J’ai apprécié surtout la performance de Johnson : sans renier sa stature de star, il incarne un homme au corps d’acier et aux démons intérieurs bien visibles. Les combats, la gloire, la chute… tout est là, mais ce qui m’a touché, c’est ce qu’il se passe après le ring. Le film explore l’addiction aux antidouleurs, la relation compliquée avec la compagne Dawn Staples (jouée par Emily Blunt) et la fatigue de celui qui a longtemps été "le champion". Ces moments de vulnérabilité sont les plus forts de l’œuvre.
Cependant, malgré ces nombreux bons points, mon sentiment reste mitigé. Le film déploie un soin évident dans sa photo, son ambiance, son casting (mais je l’ai trouvé parfois un peu trop assis, comme hésitant à aller jusqu’au bout du bouleversement). Il y a des séquences puissantes, certains instants où j’ai ressenti un vrai frisson, mais j’ai aussi ressenti un manque de montée en tension, ou de résolution pleine pour certains axes dramatiques. Pour un combat intérieur aussi violent que celui-là, j’aurais attendu un peu plus de "clinch", de gravité ou d’ampleur.

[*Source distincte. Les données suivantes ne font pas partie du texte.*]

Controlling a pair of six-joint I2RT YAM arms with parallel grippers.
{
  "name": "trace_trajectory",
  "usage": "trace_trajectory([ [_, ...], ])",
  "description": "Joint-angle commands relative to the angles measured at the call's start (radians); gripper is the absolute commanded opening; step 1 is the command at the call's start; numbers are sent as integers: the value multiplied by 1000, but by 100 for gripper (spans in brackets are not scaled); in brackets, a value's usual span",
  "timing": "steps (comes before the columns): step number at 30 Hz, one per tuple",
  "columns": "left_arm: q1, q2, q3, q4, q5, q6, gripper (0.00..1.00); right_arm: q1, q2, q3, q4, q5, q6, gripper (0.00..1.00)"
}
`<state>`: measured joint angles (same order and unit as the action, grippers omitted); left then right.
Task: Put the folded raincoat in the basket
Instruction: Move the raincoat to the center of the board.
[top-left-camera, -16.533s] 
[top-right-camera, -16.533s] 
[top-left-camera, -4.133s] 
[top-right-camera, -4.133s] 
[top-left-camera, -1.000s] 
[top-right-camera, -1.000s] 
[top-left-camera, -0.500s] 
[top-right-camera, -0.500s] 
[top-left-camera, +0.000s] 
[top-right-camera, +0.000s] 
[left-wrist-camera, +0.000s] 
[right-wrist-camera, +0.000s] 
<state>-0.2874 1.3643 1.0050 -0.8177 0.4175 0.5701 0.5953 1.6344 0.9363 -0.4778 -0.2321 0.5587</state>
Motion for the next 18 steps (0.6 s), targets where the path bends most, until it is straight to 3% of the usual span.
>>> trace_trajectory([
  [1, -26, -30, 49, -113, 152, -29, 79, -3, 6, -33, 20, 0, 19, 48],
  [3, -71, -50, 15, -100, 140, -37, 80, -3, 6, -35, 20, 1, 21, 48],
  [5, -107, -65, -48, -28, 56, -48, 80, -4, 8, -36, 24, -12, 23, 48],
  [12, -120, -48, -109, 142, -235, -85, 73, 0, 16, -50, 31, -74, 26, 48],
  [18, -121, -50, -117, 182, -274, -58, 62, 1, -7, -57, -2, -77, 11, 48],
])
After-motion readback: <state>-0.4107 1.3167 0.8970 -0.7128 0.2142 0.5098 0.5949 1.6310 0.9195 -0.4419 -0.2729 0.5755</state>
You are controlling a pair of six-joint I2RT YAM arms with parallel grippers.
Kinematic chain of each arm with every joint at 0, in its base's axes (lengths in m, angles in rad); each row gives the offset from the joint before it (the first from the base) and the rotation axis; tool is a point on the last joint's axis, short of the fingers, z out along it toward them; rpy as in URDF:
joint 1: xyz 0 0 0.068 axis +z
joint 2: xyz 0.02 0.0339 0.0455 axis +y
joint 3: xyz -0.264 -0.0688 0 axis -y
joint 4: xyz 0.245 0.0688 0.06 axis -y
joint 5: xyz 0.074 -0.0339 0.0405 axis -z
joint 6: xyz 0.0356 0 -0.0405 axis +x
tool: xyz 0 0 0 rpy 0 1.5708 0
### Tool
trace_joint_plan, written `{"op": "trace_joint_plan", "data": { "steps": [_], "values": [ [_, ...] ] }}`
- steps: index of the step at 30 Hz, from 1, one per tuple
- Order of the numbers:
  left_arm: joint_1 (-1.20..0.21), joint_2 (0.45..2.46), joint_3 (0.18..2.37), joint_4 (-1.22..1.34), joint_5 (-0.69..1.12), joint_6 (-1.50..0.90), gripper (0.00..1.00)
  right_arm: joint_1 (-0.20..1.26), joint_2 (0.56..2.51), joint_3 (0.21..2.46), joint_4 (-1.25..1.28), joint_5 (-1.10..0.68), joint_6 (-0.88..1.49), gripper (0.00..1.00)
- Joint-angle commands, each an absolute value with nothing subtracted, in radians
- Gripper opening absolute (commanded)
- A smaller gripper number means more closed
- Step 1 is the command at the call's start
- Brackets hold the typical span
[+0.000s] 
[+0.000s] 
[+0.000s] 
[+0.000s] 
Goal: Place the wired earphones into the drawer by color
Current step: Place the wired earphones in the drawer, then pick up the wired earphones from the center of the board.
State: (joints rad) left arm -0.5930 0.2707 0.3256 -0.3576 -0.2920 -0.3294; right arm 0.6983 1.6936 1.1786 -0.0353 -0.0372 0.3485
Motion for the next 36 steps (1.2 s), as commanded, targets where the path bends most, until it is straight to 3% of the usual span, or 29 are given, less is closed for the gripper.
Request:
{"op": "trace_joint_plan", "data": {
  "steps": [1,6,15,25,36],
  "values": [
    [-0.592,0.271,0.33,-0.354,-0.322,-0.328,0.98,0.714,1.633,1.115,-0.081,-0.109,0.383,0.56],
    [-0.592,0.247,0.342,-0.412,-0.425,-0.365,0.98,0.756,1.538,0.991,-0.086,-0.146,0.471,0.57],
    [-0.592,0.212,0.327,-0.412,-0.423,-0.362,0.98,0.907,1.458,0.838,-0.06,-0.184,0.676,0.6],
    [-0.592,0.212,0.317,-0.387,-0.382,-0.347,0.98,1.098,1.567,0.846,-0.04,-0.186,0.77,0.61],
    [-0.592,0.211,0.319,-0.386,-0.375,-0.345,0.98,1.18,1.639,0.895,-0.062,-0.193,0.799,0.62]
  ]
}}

D’où ma note de 3,5/5 : c’est un film très bon, mais pas totalement dans le haut du panier.
Enfin, je recommande ce film sans hésitation, mais avec un avertissement : si vous cherchez un biopic sportif explosif et spectaculaire, vous pourriez être un peu déçu. En revanche, si vous êtes sensibles aux films qui traitent de l’usure, de la performance et des conséquences humaines, alors celui-ci mérite d’être vu. En sortant de la salle, j’avais envie de réfléchir davantage à ce que coûte d’être "le meilleur", à ce qu’on sacrifie, à ce qu’on devient… Et ça, pour moi, c’est un signe qu’on est bien devant un film qui, même sans être parfait, porte quelque chose de vrai.